Locals are clearing the rubble from the path that van 4 drives every day, working together to restore the route that once connected their community. Dahiyeh, November 29. Photo by Katrine Dige Houmøller.
“All this stress had a negative effect on my physical well-being,” Fadi says.
Some days, he managed to complete his route to Dahiyeh. Other days, he had to turn back. When Israeli warnings were issued for the area, Fadi avoided the suburbs altogether. Roads would be blocked, the risk too great to pick up passengers heading that way.
But even when Fadi could drive, there were few people in the area. Most had either fled to the mountains, sought refuge in Beirut, or remained cautiously hidden in their homes. With so few passengers, he barely earned enough to cover his expenses.
From war to “peace”
The ceasefire agreement, ending a year of conflict between Israel and Hezbollah, including two months of intense bombardment on Dahiyeh, took effect on Wednesday, November 27.
The United States and France announced that the deal aimed to “cease the fighting in Lebanon and secure Israel from the threat of Hezbollah and other terrorist organizations operating from Lebanon.”
Under the agreement, Hezbollah has 60 days to dismantle its armed presence in southern Lebanon. Israeli forces are required to withdraw from the region within the same timeframe. The Lebanese army has been tasked with taking control of the areas south of the Litani River.
However, both Hezbollah and Israel have violated the ceasefire. Hezbollah fired two rockets into the Lebanese Shebaa Farms, near Israeli military bases, as a “defensive warning” after Israel breached the ceasefire 129 times since it took effect, according to Megaphone News.
The beginning of a new chapter in Dahiyeh
The ceasefire breathed life back into Dahiyeh. Once a ghost town, devoid of light, people, and stability, it began to stir with activity again. Residents returned, work resumed, and slowly, life started to feel normal once more.
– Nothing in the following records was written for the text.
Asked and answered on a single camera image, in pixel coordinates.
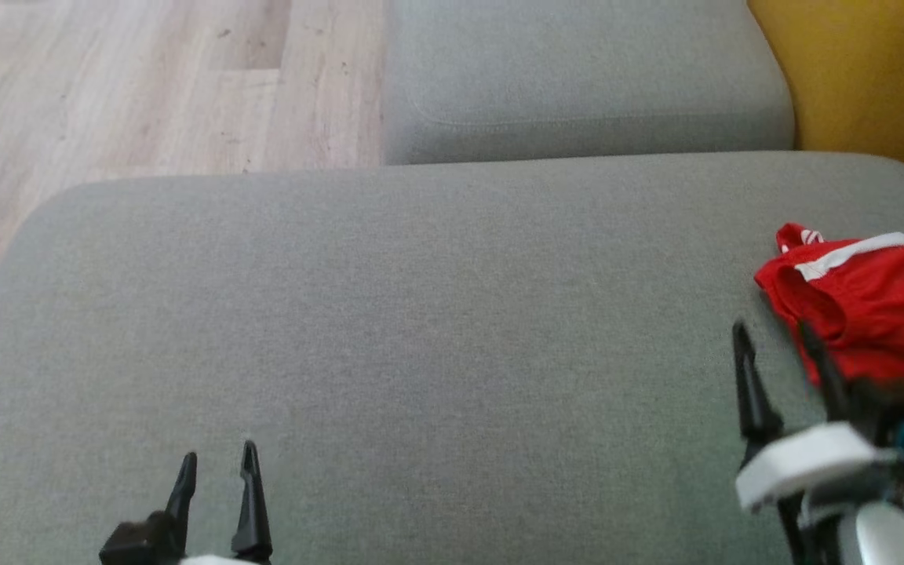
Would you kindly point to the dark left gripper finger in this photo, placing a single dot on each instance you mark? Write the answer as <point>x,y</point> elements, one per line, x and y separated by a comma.
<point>252,510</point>
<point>184,494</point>

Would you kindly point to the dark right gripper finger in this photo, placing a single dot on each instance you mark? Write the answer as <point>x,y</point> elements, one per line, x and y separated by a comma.
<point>825,373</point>
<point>752,400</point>

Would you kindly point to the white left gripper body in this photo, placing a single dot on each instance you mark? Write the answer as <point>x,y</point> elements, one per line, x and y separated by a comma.
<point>216,560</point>

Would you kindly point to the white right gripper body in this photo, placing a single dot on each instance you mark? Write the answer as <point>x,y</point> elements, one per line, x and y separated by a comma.
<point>805,463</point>

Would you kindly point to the red mesh shorts white trim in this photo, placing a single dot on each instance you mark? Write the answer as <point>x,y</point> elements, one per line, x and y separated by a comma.
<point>891,314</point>

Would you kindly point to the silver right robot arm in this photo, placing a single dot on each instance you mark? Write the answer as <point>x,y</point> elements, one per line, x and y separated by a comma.
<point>883,537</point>

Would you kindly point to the large grey sofa seat cushion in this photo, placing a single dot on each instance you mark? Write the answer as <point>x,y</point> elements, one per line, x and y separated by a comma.
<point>342,353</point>

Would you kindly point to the yellow backdrop panel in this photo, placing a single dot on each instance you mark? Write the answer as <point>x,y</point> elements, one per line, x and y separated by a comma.
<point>876,71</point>

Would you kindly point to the small grey sofa cushion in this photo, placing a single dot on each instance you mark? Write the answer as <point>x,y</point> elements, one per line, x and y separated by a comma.
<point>577,71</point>

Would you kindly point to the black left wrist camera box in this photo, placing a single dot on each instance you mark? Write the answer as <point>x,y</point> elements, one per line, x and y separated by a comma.
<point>134,541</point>

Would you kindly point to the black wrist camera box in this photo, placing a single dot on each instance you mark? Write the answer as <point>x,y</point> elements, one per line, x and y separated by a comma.
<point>134,541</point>
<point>883,408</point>

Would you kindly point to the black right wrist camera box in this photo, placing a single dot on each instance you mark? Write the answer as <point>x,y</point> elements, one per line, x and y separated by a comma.
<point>883,408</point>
After two months of heavy bombing, life begins to return to Dahiyeh. November 29. Photo by Katrine Dige Houmøller.
“When it was over, I felt relieved. We could finally breathe, feel safe again, and people could return to their homes,” Fadi says.
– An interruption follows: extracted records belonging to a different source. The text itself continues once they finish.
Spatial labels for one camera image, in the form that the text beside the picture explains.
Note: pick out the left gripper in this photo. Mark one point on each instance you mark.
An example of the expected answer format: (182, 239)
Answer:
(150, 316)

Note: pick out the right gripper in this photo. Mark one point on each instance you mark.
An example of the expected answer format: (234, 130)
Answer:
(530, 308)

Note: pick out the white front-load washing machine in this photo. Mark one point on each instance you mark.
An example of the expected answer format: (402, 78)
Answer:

The focus for many in Dahiyeh is still on reuniting with family, repairing homes, and cleaning up the aftermath. Countless houses have suffered extensive damage. Walls need repairing, fresh coats of paint, and shattered glass replaced.
Fadi now dares to hope – for peace, for prosperity, and for Lebanon to find its way back to stability. He dreams of a country that can heal, rebuild, and rise above the shadows of its struggles.
“Before, we were living in a failing state, almost as if it wasn’t a state at all. Now, I hope this marks the beginning of a new chapter, where Lebanon returns to its former glory.”
“The days are moving so quickly now, especially after all that’s happened. It feels like time is slipping by faster than usual,” Fadi says. Dahiyeh, November 29. Photo by Katrine Dige Houmøller.
Fadi exchanges a few friendly words with the cleaning lady as he descends the stairwell of his building. He greets the car mechanic around the corner and pauses at a small coffee stand, where the vendor hands him a steaming cup of Arabic coffee.
The streets around him buzz with life. People chatting, cars honking, and the energy of Dahiyeh finding its rhythm once again.
“In the end, the ones who bear the brunt of these wars are civilians. God willing, this peace will last forever,” Fadi says.